“We have to be careful as this threat from Russia is not necessarily the threat we want, it’s the threat Putin actually makes. If we look at the ways Russia engages in hybrid warfare, they attack on all fronts: they attack using money, through corruption, they use information warfare, they use organized crime, they use subversion, they use divide and rule tactics, they use the little green men and they use military. You can only be safe when you’ve covered all the points of vulnerability and it’s not enough to say – we’ve secured ourselves on the things we think are important, we have to secure ourselves on the things Putin thinks are important,” Lucas told journalists on Thursday.
In his words, the Maidan in Ukraine was a wake-up call for Europe but it, unfortunately, fell asleep again.
“Every time I think the West has gotten the message, it shuts its eyes and goes back to sleep again. So it’s not enough of a wake up call, I am afraid,” Lucas said, adding, however, that Putin also sparked positive changes in Europe, especially in the area of defense.

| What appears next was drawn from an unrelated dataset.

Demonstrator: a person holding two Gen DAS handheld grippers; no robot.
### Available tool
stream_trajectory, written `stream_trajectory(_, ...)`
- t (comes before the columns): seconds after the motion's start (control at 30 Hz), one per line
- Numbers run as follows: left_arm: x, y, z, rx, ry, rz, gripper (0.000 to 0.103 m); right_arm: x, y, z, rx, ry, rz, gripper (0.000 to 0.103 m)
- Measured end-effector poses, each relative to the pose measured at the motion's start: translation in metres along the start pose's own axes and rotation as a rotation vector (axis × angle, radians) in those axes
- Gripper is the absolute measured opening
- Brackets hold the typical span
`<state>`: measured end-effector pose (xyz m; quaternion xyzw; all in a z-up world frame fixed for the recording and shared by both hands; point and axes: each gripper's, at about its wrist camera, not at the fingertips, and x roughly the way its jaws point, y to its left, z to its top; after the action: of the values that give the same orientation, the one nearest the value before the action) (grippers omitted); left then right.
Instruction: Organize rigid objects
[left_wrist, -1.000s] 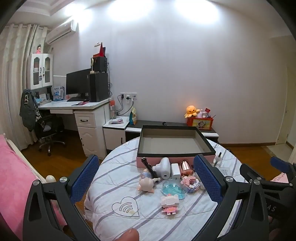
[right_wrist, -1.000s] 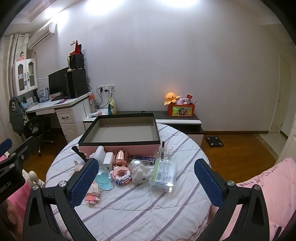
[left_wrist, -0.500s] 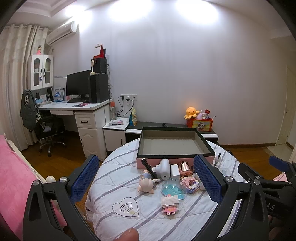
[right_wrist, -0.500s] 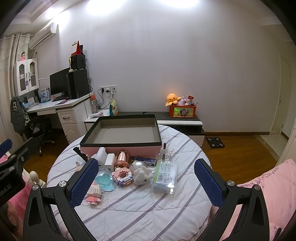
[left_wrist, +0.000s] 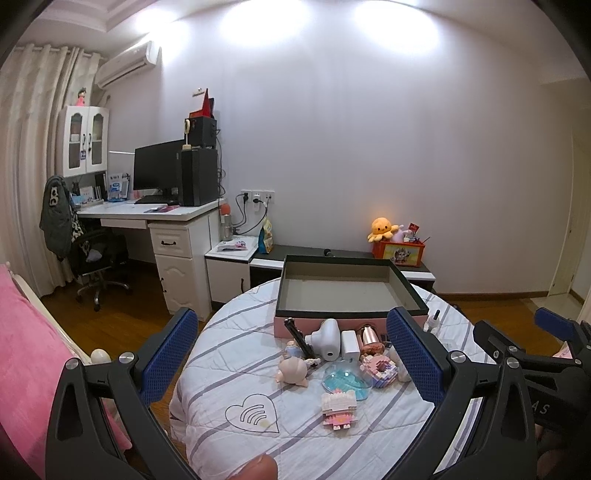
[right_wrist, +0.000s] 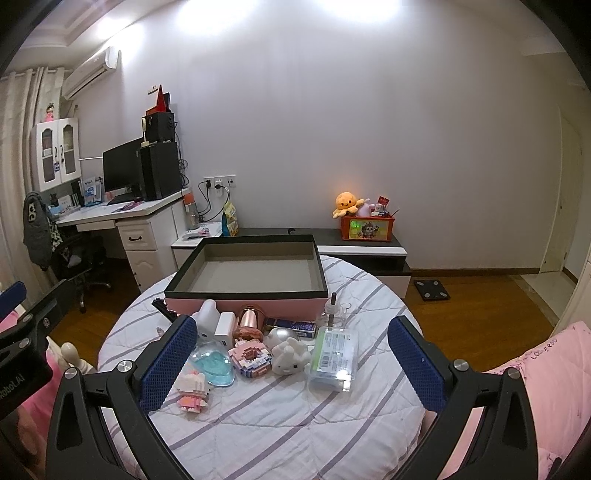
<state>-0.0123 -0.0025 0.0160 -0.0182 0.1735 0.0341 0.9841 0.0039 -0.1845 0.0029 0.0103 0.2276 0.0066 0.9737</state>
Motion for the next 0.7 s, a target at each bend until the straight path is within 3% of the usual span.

“We need to work more with Sweden and Finland and I am glad that Mr. Putin is helping in waking up the Swedes to the needs to spend more on defense and we should thank him for that. I am glad that defense spending is going up,” he said.

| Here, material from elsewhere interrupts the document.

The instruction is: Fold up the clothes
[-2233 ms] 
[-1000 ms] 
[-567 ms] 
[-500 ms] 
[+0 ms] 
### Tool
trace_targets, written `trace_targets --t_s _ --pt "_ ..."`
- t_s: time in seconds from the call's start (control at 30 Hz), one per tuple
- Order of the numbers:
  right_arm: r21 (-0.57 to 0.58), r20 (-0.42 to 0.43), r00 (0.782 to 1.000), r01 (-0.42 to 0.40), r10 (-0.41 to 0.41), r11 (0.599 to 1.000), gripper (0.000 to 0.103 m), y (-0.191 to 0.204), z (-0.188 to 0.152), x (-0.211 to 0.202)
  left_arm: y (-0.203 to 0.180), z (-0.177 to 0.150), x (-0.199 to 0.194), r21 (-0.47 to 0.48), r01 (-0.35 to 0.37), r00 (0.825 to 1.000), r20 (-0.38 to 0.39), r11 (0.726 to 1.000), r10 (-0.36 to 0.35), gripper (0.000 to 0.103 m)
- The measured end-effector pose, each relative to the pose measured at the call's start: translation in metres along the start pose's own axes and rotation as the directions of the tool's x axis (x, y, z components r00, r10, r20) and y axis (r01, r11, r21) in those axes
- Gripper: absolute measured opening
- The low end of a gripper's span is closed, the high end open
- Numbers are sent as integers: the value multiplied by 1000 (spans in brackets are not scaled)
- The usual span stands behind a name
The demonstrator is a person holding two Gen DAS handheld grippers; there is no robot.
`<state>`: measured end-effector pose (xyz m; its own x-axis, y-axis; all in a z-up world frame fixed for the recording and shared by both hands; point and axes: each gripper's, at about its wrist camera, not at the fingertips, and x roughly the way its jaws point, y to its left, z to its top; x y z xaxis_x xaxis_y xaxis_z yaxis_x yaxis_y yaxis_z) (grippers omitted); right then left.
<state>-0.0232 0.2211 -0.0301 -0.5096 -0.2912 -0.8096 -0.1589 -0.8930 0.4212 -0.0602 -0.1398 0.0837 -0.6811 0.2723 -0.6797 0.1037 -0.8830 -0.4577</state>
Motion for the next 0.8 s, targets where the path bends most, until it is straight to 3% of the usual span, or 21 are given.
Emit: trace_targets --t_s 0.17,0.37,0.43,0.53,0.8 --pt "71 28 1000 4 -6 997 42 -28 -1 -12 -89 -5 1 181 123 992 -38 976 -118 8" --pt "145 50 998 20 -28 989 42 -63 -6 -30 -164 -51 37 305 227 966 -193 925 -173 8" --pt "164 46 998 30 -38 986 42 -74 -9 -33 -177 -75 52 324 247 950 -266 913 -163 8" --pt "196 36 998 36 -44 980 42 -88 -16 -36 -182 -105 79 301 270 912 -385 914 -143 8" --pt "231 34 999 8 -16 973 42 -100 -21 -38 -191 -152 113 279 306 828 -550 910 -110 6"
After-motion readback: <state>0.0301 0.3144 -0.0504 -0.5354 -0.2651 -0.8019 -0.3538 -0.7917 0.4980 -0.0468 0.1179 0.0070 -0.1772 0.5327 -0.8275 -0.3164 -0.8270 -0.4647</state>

Later delivering a lecture “Lithuanian Lessons”, Lucas said the West did not learn the Baltic states’ lesson in 1991.
“We didn’t listen. And it has been very expensive and painful price of our education, for our Lithuanian lessons. (…) And what is tragic about it, that the price is being paid not by westerners, but by Ukrainians,” the British journalist said.
Also on Thursday, Lucas received an honorary doctorate from Lithuania’s Vytautas Magnus University in Kaunas.
“It’s a tremendous honor to be an honorary doctor – I have a rather modest academic career. (…) This is an important new stage of my life to have some academic title as I come from an academic family,” Lucas said.
Lucas works for The Economist, writing on energy security, spying, Russia’s foreign and security policy as well as on political and economic issues in Eastern Europe.